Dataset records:
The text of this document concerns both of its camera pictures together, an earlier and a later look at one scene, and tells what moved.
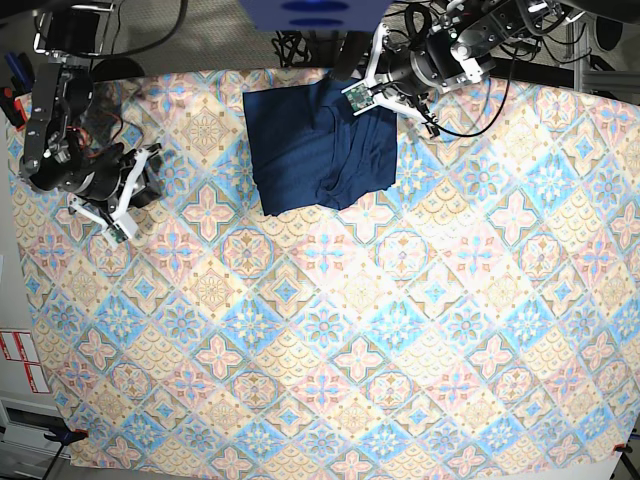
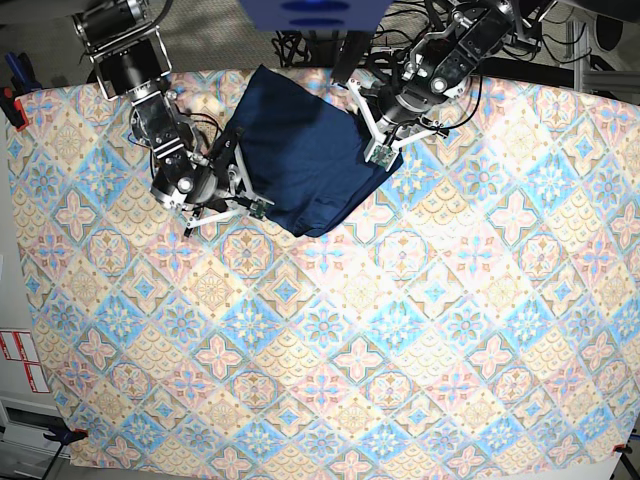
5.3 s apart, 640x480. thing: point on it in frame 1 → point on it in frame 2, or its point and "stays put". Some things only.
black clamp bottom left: [64, 436] stays put
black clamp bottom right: [627, 449] stays put
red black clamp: [13, 108] stays put
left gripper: [105, 179] → [191, 180]
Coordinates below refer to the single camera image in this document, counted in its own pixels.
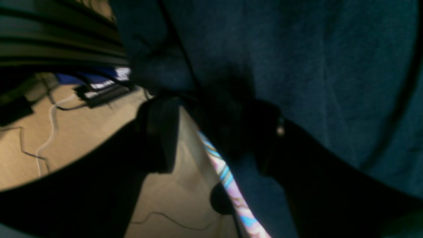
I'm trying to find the black t-shirt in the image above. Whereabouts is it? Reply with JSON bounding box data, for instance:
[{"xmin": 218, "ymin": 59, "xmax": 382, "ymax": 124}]
[{"xmin": 110, "ymin": 0, "xmax": 422, "ymax": 238}]

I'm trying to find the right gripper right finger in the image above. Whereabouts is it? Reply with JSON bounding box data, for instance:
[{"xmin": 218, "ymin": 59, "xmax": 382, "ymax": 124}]
[{"xmin": 255, "ymin": 100, "xmax": 422, "ymax": 238}]

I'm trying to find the patterned tablecloth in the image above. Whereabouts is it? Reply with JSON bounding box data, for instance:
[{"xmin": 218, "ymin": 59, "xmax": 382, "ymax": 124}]
[{"xmin": 197, "ymin": 130, "xmax": 271, "ymax": 238}]

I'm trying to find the white labelled power strip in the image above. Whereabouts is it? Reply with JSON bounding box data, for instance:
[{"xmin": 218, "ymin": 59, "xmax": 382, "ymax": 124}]
[{"xmin": 73, "ymin": 67, "xmax": 135, "ymax": 108}]

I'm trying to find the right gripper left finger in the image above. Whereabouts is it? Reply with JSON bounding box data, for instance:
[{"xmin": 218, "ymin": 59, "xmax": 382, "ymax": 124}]
[{"xmin": 0, "ymin": 97, "xmax": 181, "ymax": 238}]

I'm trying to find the white floor cable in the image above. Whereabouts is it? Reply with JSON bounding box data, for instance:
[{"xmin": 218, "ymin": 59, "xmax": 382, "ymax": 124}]
[{"xmin": 35, "ymin": 94, "xmax": 78, "ymax": 177}]

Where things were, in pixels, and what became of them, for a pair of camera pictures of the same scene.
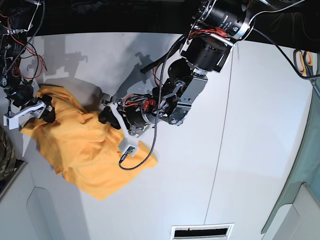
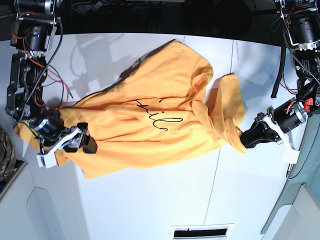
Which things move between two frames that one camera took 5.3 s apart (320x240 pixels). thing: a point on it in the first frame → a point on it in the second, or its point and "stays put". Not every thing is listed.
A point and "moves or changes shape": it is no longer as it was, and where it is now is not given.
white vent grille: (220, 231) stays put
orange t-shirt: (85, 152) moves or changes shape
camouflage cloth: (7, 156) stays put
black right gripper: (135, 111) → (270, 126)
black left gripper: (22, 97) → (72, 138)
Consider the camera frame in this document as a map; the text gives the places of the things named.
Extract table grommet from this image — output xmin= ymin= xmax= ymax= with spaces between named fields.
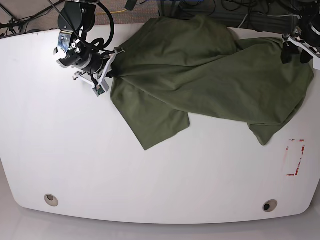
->
xmin=44 ymin=194 xmax=59 ymax=207
xmin=262 ymin=199 xmax=278 ymax=213

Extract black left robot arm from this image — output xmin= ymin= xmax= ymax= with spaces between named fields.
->
xmin=277 ymin=0 xmax=320 ymax=70

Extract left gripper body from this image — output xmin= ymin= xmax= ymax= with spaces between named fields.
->
xmin=282 ymin=27 xmax=320 ymax=54

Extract right table grommet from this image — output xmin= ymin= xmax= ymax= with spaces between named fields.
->
xmin=262 ymin=199 xmax=278 ymax=213

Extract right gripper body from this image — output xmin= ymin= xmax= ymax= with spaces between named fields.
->
xmin=57 ymin=48 xmax=112 ymax=87

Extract left table grommet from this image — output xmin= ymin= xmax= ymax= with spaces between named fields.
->
xmin=44 ymin=194 xmax=59 ymax=207

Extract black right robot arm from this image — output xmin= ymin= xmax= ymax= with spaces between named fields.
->
xmin=54 ymin=0 xmax=125 ymax=96

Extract yellow cable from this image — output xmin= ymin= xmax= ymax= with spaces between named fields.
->
xmin=97 ymin=8 xmax=127 ymax=15

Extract green T-shirt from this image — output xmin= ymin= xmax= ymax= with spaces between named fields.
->
xmin=110 ymin=16 xmax=314 ymax=150

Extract red tape marking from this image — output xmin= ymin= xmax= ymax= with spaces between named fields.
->
xmin=283 ymin=139 xmax=306 ymax=177

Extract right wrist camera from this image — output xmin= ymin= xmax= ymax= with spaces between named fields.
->
xmin=92 ymin=84 xmax=110 ymax=97

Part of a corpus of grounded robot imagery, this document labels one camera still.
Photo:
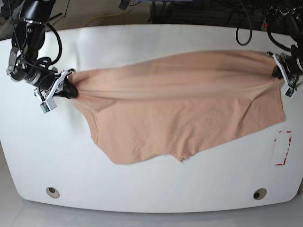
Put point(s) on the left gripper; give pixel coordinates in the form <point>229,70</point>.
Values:
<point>293,65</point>

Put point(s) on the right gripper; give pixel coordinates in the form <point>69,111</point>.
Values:
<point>43,80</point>

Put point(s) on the peach T-shirt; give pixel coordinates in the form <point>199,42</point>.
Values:
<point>178,105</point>

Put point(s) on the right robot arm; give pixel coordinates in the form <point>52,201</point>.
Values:
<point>28,38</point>

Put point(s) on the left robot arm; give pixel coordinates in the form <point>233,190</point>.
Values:
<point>291,20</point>

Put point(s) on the power strip with red light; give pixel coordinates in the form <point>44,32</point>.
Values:
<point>266,22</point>

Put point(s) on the red tape rectangle marking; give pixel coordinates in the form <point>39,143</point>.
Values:
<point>281,147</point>

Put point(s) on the left table grommet hole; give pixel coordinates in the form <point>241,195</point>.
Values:
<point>52,192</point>

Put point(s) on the table grommet hole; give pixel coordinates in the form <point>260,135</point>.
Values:
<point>52,192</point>
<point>259,194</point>

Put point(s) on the right table grommet hole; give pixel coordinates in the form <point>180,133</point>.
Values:
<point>259,194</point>

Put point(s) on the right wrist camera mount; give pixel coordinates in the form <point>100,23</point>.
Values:
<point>46,98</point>

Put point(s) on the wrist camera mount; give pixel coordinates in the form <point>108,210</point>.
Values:
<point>289,88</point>
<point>46,98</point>

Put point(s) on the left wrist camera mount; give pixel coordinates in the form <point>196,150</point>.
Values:
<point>289,88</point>

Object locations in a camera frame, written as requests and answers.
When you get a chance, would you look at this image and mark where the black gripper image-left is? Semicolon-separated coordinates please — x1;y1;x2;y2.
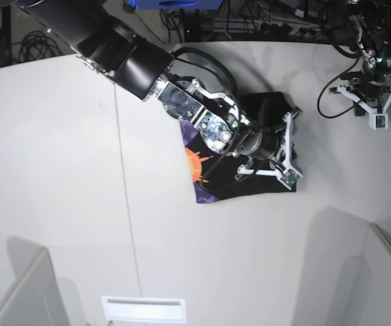
241;128;280;162

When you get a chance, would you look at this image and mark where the white partition panel right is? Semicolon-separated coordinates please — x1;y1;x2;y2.
337;223;391;326

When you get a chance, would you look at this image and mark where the black T-shirt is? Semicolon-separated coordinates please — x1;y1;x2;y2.
180;92;299;204

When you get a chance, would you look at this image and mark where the black robot arm image-left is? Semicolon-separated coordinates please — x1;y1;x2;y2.
15;1;287;161

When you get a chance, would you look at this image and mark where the coiled black cable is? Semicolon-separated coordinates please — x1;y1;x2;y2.
18;30;64;64

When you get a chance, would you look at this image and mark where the white partition panel left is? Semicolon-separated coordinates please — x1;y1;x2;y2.
0;247;70;325

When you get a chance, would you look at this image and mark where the white partition panel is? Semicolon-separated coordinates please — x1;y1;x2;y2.
0;247;70;325
337;223;391;326

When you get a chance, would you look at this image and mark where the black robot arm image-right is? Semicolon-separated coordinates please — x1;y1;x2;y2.
318;1;391;130

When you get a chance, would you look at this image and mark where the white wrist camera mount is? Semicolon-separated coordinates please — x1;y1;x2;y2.
329;85;391;130
235;112;303;190

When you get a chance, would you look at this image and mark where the blue box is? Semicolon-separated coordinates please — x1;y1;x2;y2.
128;0;223;10

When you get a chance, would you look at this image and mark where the white power strip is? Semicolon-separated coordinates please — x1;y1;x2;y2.
204;18;321;36

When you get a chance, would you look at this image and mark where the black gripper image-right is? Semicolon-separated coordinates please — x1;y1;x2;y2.
350;73;389;113

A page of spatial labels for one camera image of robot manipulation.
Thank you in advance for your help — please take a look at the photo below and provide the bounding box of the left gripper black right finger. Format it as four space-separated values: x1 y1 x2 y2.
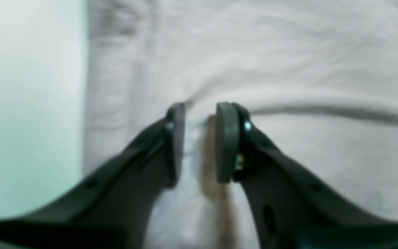
215 102 398 249

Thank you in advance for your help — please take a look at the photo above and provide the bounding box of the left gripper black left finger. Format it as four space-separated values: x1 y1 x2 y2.
0 102 185 249

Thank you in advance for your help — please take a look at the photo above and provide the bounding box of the mauve t-shirt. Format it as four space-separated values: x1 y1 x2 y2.
84 0 398 249

- _PROBLEM REQUIREMENTS_
Search the entries for the word "grommet", then list each line that holds it.

- _EXPECTED ANSWER_
Extract table grommet from this image — output xmin= ymin= xmax= ymax= with spaces between named fields.
Extract right table grommet from this image — output xmin= ymin= xmax= ymax= with spaces between named fields.
Extract left table grommet from this image — output xmin= ymin= xmax= ymax= with spaces between named fields.
Put point(s) on the left table grommet hole; give pixel coordinates in the form <point>241,195</point>.
Put point(s) on the table grommet hole; give pixel coordinates in the form <point>260,135</point>.
Put point(s) on the right table grommet hole; give pixel coordinates in the form <point>180,133</point>.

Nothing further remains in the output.